Data Encryption with AES
Data Encryption and its Benefits
Data security must be considered part of the management of your systems. Disregarding the risks of security breaches leads to your software being vulnerable to different situations, for example, exposing sensitive information, allowing users actions that should be restricted for them, opening doors for hackers, and so on.
Encryption is a solution to protect your information. To encrypt data is the process of taking the original information and creating a ciphered result that is unreadable, according to Porter (2020), a writer who works for NortonLifeLock. The idea is that only the person with the correct key can decrypt that result and have access to the original content.
There are many other benefits beyond just securing your secrets. The experts from Kaspersky (2020), another important company specialized in security, highlight that “encryption also provides a means of proving that information is authentic and comes from the point of origin it claims to come from.” Therefore, encryption is a must; it is not only necessary, but expected.
However, “you should never, ever, try to implement your own security using code that you have written” (Miles, 2019, p. 237), even if there could be developers in your team that want to create their own security functionalities. Nowadays, there is a variety of algorithms and protocols that have been tested and approved by official institutes and agencies.
One of the main standard algorithms that is used worldwide to encrypt and decrypt data is the AES (Advanced Encryption Standard). At the beginning, its name was Rijndael, and it was created by Joan Daemen and Vincent Rijmen, two Belgian cryptographers. But, after it won a competition against other algorithms, it was finally named AES by NIST (National Institute of Standards and Technology). It became the new standard for the government of the United States in 2002. Then, one year later, it started being used to protect classified information and was approved by the NSA (National Security Agency) to cipher top secret information, as Mardisalu (2017) explains in one of his security articles.
Technically, AES is a symmetric encryption algorithm, and categorized as a block cipher, because, as Allen (2006) describes, it takes a block of plain text input and a block of encryption key to generate a block of cipher text.
Some examples of tools, applications and systems that Mardisalu (2017) found in which AES is used by multiples companies are:
- The protection of compressed files in compression tools like 7Zip and WinZip.
- Tools for encrypting files, partitions or disks like BitLocker.

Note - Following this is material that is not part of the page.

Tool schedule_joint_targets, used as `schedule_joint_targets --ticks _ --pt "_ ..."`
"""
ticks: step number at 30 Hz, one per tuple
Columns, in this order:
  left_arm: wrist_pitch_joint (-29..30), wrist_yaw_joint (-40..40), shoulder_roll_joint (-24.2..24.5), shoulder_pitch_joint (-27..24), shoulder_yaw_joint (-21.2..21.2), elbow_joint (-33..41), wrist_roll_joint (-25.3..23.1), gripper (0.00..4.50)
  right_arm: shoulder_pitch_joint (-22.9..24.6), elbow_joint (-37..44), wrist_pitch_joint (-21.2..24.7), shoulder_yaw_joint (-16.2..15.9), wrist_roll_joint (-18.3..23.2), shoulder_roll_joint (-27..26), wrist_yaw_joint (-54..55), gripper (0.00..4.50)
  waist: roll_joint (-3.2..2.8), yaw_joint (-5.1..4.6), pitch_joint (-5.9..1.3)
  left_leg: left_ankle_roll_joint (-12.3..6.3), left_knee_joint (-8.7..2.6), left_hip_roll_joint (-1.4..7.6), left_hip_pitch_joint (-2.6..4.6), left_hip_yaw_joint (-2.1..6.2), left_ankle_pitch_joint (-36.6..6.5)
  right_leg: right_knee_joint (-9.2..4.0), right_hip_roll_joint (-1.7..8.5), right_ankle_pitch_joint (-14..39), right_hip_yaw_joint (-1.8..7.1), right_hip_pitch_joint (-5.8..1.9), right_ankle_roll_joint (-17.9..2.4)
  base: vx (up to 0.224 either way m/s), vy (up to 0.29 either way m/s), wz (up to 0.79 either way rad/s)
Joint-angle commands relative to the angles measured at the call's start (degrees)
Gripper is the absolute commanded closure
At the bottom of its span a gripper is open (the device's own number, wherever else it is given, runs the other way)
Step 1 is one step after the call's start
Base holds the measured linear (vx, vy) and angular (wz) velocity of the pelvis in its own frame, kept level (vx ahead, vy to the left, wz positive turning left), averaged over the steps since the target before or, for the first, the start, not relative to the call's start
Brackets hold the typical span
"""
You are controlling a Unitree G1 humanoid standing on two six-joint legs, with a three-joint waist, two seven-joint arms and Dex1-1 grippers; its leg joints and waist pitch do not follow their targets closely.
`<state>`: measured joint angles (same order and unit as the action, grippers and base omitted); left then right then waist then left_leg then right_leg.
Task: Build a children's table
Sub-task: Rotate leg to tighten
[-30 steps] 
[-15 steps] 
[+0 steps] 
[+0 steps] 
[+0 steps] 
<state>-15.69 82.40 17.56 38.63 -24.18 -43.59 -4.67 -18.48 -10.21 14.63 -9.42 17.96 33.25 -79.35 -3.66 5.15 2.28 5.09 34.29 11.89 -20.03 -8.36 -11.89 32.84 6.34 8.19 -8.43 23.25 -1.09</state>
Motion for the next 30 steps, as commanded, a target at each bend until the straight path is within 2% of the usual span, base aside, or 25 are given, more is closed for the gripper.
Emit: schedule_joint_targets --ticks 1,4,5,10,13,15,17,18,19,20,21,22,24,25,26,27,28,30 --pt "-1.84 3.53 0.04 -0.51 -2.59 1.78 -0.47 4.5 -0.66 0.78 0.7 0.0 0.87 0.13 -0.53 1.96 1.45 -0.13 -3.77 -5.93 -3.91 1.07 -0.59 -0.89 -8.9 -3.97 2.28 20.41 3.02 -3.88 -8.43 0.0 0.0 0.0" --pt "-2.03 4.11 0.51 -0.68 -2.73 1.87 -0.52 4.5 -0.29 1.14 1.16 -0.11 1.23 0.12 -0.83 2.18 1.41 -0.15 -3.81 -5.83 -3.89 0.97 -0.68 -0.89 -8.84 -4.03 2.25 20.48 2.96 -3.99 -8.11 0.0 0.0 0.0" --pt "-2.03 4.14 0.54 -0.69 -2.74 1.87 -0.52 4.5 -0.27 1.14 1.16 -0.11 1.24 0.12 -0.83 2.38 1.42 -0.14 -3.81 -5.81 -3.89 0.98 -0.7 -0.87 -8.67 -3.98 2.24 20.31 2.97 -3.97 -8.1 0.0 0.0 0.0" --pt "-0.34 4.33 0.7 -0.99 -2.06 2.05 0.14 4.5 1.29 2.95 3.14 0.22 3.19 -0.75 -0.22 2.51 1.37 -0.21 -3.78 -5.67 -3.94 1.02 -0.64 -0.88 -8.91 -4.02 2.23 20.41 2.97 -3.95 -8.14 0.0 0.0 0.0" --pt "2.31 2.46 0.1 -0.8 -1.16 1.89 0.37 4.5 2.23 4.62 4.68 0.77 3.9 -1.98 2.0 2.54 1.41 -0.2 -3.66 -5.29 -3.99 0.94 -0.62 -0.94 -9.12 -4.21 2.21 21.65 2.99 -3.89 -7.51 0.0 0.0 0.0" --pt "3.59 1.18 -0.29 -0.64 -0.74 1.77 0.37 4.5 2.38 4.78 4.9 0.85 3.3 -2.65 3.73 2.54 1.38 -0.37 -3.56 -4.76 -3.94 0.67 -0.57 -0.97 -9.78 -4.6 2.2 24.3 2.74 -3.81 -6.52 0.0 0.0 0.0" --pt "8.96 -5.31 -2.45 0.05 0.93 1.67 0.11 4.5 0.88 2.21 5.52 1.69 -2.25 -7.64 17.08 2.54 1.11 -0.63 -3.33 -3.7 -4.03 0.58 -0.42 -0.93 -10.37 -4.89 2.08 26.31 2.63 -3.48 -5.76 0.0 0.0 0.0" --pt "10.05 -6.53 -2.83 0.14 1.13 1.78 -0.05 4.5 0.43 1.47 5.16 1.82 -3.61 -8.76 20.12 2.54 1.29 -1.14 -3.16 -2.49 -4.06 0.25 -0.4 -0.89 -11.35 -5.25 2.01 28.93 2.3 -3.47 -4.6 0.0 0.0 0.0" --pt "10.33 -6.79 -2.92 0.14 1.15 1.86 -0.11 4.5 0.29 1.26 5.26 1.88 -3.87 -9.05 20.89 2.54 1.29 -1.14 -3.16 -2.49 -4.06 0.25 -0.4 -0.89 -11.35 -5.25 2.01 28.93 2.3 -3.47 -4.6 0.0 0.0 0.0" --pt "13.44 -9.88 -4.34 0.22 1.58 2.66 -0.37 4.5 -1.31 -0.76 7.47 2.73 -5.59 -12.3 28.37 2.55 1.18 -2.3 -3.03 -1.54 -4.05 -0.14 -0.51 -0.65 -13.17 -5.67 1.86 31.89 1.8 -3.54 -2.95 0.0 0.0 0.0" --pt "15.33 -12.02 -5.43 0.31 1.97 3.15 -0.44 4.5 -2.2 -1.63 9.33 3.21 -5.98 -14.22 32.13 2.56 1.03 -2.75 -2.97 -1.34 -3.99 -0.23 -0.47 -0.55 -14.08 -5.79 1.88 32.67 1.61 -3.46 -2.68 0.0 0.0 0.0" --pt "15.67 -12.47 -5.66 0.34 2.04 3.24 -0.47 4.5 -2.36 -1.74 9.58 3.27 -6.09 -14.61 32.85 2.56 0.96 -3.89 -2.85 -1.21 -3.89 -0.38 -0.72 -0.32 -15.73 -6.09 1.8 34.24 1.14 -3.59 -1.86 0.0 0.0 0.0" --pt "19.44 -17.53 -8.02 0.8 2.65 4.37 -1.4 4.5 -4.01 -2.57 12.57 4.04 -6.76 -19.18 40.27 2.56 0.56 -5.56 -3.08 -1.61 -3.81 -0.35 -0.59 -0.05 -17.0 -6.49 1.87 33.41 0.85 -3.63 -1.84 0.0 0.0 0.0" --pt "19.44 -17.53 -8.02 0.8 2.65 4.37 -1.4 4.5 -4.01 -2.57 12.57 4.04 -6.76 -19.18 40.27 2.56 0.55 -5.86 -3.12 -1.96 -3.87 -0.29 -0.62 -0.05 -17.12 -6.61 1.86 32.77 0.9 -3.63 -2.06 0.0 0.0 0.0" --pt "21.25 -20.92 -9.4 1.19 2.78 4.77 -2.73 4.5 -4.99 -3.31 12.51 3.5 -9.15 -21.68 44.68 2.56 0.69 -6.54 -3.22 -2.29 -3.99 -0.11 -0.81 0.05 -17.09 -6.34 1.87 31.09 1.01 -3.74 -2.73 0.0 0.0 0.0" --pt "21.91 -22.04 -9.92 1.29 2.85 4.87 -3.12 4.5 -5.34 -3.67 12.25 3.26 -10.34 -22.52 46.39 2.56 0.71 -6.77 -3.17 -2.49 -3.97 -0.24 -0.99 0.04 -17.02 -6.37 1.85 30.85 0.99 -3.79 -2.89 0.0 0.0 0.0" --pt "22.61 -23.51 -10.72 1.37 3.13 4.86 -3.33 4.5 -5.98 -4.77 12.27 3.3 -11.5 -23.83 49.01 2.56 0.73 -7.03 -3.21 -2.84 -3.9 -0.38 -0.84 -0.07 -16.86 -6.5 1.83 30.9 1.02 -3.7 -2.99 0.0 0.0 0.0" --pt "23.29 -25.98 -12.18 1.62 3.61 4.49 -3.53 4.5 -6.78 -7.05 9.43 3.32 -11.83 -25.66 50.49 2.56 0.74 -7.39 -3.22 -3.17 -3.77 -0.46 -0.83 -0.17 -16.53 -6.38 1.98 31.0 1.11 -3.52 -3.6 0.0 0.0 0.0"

- VPN (Virtual Private Networks).
- Messaging applications like WhatsApp and Facebook Messenger.
AES in C# Language
This ciphered algorithm can be used in two different ways in the C# programming language. RijndaelManaged is the class to use the classic version of Rijndael, and Aes class is the version that implements the algorithm AES with the default settings established as a standard. Microsoft (2020) recommends using Aes class instead of RijndaelManaged to meet the security standards.
Miles, R. (2019). Exam Ref 70-483 Programming in C#, Second Edition. n.p.: Pearson Education.
Author: Antony Sandoval Bonilla.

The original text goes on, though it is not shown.